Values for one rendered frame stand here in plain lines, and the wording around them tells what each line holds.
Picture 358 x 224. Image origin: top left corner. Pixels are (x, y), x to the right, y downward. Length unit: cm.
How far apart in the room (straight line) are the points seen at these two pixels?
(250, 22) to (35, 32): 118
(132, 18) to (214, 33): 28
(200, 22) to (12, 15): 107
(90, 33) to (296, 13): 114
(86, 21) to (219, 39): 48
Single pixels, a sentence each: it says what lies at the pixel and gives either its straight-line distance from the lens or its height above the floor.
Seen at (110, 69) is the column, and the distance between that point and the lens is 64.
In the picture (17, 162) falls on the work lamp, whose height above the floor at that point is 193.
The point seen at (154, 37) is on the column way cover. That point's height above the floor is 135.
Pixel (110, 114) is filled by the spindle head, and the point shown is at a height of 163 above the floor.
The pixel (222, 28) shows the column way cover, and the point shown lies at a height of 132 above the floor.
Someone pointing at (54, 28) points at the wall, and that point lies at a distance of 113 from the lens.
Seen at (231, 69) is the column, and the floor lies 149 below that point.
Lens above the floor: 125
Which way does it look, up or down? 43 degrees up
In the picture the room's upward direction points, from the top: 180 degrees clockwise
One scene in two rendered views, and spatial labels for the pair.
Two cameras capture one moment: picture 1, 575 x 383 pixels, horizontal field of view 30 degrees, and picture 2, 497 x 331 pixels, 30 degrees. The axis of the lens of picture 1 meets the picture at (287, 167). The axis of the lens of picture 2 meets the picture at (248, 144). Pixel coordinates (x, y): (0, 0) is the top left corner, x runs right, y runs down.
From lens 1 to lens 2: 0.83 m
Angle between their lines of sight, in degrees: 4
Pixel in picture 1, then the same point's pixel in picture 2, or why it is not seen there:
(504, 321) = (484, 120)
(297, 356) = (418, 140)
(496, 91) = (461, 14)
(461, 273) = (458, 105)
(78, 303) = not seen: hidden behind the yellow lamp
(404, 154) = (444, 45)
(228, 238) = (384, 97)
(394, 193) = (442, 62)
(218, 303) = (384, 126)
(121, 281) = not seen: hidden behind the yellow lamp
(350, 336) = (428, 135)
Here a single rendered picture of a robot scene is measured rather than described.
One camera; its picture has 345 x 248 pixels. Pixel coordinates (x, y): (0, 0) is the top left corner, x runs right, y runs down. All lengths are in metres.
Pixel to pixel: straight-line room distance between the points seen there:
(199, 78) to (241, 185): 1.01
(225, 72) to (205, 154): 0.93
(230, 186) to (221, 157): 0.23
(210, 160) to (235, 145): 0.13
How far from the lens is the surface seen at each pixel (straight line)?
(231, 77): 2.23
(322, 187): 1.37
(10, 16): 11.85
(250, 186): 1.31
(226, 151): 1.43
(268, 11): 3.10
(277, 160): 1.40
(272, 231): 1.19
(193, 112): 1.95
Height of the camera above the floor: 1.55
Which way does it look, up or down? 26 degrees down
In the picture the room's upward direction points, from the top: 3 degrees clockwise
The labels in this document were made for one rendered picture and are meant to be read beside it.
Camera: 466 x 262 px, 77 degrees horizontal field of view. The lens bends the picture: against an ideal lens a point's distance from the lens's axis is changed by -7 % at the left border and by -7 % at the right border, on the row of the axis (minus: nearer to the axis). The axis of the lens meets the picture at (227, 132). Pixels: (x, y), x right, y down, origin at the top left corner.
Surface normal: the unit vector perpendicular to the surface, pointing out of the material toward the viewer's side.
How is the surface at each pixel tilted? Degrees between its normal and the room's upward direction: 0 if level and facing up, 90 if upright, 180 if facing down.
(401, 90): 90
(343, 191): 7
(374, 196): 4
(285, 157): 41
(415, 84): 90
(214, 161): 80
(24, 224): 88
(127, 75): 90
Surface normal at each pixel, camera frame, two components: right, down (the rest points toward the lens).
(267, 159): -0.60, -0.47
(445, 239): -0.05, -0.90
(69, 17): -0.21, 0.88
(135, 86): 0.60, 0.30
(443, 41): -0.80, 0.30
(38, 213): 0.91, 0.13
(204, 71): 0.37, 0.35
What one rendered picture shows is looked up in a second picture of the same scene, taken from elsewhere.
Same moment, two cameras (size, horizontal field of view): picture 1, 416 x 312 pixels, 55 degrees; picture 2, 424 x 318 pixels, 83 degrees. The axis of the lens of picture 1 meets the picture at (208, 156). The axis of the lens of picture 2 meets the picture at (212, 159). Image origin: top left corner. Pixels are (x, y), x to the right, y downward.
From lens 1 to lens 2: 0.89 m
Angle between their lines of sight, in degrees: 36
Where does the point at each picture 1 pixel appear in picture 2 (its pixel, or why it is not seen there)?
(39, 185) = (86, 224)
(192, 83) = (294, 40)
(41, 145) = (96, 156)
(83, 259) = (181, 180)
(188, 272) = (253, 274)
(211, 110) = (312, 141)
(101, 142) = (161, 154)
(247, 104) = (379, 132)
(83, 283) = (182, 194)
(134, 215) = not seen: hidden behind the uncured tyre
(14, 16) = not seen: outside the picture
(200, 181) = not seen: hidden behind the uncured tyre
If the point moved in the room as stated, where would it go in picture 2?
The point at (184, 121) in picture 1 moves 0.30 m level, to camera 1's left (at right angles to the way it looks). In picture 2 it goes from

...

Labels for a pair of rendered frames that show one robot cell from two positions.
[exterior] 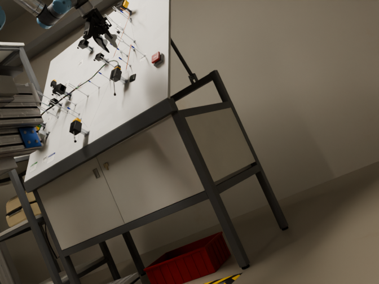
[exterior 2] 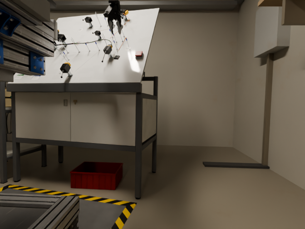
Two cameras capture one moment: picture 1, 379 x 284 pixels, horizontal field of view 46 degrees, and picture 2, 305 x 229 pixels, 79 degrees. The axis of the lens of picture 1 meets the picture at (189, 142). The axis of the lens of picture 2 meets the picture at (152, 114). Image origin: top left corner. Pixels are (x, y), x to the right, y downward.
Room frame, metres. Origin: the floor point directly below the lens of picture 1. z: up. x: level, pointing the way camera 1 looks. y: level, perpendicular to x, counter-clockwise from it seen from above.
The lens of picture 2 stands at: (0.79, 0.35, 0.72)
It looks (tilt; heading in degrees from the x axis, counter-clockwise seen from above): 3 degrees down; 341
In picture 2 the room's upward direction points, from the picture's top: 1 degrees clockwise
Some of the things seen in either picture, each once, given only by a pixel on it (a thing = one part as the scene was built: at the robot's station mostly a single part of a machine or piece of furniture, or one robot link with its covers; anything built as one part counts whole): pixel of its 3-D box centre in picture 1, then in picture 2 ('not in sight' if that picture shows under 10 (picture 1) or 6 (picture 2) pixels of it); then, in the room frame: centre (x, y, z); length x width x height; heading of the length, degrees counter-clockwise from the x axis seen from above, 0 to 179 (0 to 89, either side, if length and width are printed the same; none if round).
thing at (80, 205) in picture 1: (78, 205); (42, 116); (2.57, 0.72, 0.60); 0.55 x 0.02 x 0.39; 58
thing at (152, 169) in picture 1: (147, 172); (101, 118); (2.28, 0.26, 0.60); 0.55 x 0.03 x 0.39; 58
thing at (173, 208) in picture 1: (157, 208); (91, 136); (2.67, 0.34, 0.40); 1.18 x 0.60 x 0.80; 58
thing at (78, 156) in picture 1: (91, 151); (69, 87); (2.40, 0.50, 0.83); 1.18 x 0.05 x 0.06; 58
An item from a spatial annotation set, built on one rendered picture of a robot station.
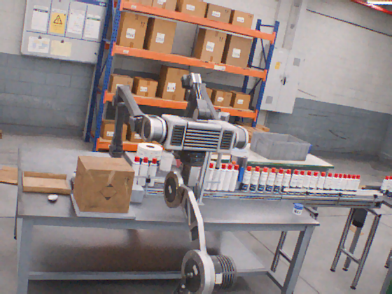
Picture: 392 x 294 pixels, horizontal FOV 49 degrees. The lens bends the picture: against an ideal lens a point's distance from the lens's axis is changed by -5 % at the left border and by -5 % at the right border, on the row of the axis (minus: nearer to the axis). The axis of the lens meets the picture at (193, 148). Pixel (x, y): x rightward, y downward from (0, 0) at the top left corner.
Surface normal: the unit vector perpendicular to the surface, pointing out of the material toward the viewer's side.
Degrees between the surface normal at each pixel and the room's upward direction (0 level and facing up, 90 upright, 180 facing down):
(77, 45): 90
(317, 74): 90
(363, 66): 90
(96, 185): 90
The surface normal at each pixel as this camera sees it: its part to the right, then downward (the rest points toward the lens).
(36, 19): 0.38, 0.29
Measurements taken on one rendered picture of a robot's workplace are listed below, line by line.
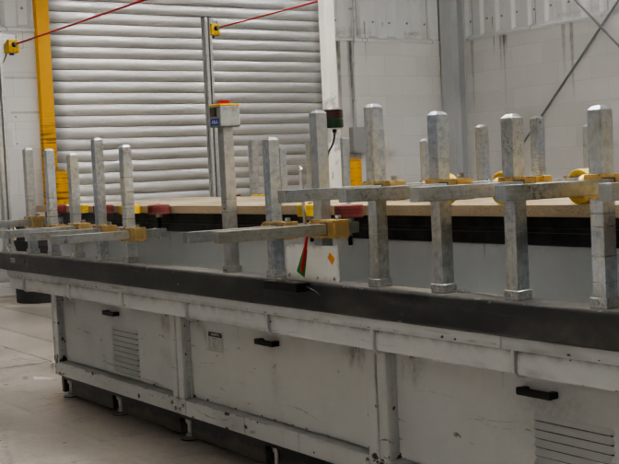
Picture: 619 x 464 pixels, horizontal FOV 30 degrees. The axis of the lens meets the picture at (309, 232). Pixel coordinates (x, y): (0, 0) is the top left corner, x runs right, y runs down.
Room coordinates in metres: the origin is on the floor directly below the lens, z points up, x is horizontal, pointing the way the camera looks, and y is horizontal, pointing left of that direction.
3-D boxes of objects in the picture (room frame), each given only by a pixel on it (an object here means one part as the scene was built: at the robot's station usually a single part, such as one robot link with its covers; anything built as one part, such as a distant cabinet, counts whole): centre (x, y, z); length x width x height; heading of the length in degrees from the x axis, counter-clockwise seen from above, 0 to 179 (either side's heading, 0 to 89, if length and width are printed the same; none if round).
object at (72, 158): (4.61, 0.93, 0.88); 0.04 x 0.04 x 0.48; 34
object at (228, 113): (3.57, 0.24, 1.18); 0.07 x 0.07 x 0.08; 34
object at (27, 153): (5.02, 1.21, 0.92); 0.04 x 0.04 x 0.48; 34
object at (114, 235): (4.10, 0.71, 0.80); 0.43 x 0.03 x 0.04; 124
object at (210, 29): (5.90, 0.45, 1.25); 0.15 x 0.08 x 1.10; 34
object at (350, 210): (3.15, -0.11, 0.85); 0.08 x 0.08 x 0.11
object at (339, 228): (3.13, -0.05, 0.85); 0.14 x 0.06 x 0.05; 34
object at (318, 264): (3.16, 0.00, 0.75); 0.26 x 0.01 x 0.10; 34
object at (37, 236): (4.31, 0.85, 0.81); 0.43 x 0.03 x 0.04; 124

* * *

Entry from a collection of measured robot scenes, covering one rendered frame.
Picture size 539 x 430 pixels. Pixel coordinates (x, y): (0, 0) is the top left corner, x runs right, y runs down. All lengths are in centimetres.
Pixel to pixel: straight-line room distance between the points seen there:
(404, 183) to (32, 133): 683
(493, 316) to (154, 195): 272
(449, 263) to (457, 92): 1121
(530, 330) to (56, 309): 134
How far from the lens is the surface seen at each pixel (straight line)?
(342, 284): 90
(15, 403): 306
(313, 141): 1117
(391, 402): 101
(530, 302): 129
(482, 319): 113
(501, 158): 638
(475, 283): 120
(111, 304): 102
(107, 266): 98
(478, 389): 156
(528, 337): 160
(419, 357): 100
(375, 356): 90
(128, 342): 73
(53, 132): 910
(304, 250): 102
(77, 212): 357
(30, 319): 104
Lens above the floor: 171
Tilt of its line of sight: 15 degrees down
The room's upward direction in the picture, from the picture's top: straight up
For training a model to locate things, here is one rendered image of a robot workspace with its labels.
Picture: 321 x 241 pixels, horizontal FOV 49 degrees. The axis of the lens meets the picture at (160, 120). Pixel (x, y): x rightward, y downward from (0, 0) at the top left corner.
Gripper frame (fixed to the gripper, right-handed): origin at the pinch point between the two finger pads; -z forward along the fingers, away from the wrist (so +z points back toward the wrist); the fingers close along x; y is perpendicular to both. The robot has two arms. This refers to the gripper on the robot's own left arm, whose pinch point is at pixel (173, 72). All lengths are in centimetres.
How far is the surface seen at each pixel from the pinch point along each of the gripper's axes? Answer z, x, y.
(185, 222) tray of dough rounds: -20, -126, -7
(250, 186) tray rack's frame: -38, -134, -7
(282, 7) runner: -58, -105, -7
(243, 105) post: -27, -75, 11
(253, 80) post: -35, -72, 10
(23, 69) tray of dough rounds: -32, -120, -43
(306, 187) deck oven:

• **About this task**
Referring to the material above, set down exactly the lines between the line with "(128, 342): 73" and the line with "(306, 187) deck", inclusive, and no other lines.

• **Task solution**
(128, 342): 73
(53, 132): 910
(304, 250): 102
(77, 212): 357
(30, 319): 104
Lens above the floor: 171
Tilt of its line of sight: 15 degrees down
The room's upward direction in the picture, from the picture's top: straight up
For training a model to locate things, here is one rendered image of a robot workspace with its labels.
Picture: 321 x 241 pixels, horizontal FOV 49 degrees. The axis of the lens meets the picture at (160, 120). Pixel (x, y): x rightward, y downward from (0, 0) at the top left corner.
Gripper frame (fixed to the gripper, right-handed): origin at the pinch point between the two finger pads; -z forward along the fingers, away from the wrist (so +z points back toward the wrist); the fingers close along x; y is perpendicular to both. The robot has two arms. This refers to the gripper on the robot's own left arm, whose pinch point is at pixel (173, 72). All lengths are in centimetres.
How far is the surface seen at each pixel from the pinch point along each of the gripper's axes? Answer z, x, y.
(185, 222) tray of dough rounds: -20, -126, -7
(250, 186) tray rack's frame: -38, -134, -7
(282, 7) runner: -58, -105, -7
(243, 105) post: -27, -75, 11
(253, 80) post: -35, -72, 10
(23, 69) tray of dough rounds: -32, -120, -43
(306, 187) deck oven:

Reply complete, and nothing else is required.